*EXERCISE AIM*
Would you please copy each line below that includes the string "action"?
PROVIDED DATA Block Start
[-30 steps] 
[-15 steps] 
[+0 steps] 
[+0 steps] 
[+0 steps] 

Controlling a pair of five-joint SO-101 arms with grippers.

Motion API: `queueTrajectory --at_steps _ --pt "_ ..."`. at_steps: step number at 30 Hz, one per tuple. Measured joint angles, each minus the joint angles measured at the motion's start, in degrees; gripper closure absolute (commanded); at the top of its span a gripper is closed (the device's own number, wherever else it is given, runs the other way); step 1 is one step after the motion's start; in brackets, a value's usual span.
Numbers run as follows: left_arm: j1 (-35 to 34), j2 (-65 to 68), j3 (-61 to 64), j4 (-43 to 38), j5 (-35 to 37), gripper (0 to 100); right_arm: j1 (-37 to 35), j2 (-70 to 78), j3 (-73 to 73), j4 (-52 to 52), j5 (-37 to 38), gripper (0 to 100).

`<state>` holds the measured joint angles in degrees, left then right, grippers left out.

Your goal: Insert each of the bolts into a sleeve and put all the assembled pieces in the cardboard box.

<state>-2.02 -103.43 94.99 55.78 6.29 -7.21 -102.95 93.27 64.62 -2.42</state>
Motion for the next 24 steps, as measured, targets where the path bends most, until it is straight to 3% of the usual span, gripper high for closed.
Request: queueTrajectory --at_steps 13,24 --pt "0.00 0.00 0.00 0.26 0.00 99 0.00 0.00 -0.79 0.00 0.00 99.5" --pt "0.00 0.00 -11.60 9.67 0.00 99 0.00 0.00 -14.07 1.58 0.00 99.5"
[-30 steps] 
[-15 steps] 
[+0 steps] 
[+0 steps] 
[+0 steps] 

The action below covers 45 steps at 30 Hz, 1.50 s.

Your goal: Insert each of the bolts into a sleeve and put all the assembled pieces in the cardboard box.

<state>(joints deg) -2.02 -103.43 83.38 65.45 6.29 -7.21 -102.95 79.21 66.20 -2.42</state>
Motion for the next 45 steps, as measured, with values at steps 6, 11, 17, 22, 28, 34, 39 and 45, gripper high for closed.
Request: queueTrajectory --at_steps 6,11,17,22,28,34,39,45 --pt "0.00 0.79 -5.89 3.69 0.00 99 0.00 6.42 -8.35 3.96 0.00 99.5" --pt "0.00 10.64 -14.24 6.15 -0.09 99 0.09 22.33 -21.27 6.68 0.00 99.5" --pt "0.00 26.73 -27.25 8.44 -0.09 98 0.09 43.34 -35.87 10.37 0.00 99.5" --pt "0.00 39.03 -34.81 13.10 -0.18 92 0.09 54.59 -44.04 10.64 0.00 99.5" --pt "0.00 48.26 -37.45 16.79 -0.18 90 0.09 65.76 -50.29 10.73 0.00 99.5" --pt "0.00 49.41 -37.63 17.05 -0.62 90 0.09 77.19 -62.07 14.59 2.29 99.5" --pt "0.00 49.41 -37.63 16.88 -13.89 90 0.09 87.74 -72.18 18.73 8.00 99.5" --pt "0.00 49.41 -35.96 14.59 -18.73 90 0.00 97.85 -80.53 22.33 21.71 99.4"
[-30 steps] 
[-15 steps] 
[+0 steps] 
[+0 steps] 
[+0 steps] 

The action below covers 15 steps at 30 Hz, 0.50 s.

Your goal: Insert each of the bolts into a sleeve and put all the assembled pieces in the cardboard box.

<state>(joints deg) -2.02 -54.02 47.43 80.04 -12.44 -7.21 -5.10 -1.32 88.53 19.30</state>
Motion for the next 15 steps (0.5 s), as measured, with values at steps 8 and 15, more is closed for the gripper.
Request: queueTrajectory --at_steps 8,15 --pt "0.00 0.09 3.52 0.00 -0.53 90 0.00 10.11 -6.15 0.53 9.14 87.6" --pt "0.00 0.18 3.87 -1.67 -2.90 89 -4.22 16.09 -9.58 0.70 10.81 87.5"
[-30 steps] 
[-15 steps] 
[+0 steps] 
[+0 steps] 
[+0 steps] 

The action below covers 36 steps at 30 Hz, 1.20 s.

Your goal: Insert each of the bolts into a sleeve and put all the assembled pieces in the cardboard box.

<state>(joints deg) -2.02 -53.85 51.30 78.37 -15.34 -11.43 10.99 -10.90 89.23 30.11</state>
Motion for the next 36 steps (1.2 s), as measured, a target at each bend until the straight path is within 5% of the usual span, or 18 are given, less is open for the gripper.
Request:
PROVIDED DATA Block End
*SOLUTION FOR THIS PROBLEM*
The action below covers 45 steps at 30 Hz, 1.50 s.
The action below covers 15 steps at 30 Hz, 0.50 s.
The action below covers 36 steps at 30 Hz, 1.20 s.

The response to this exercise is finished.